**WHAT THE TASK REQUIRES:** Scan the records below, and wherever a line has the word "camera", pull it out.

**DATA FOR PROCESSING:**
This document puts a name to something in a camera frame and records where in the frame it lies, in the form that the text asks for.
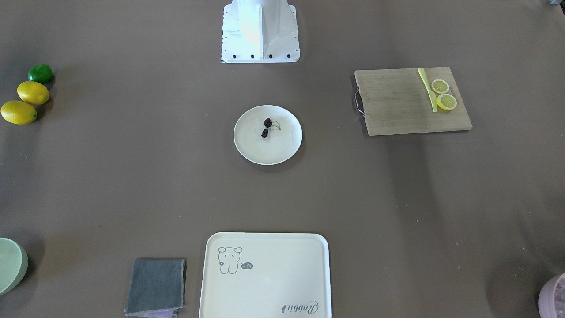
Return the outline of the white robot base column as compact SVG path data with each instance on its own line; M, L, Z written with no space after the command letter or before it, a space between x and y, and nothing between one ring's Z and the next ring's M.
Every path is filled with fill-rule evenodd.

---

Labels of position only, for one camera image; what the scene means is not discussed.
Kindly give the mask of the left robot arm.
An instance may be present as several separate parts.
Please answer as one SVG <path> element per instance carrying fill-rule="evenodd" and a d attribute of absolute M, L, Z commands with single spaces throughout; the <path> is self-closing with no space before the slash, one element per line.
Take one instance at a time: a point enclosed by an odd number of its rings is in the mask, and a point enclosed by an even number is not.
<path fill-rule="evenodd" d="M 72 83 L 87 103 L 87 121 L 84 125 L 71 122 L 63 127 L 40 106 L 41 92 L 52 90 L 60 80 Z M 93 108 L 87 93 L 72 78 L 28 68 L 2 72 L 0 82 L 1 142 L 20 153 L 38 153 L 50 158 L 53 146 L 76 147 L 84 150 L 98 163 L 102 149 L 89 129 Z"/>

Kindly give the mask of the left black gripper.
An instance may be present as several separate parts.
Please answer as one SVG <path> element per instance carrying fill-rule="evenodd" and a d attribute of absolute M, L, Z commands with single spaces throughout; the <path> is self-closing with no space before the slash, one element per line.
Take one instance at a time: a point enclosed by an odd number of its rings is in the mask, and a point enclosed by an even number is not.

--

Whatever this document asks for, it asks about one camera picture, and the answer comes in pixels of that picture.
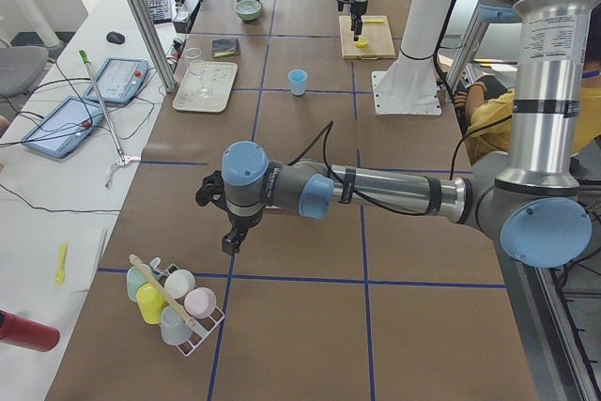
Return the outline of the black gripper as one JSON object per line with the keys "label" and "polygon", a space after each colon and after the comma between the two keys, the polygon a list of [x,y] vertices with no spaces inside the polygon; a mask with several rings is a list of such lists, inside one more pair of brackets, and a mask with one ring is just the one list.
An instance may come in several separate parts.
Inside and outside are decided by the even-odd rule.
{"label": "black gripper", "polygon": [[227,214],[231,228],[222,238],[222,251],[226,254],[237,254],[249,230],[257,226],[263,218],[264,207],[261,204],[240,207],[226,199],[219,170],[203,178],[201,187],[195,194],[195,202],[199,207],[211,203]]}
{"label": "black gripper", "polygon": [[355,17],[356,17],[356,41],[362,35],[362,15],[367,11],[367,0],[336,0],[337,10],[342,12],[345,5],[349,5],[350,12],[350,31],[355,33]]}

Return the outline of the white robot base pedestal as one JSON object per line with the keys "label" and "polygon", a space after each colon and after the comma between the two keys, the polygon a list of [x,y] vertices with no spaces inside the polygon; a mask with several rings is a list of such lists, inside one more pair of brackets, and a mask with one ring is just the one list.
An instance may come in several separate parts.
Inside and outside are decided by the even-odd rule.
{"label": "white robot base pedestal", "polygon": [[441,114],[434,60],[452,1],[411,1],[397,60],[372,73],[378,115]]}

**TASK OUTPUT:**
This document puts a name to something in a camera frame and records where in the frame it lies, in the form that the text asks for.
Labels of position only, for one camera image; what the scene means is not discussed.
Whatever this document asks for, it asks about one camera picture, and the answer comes in pixels of that picture.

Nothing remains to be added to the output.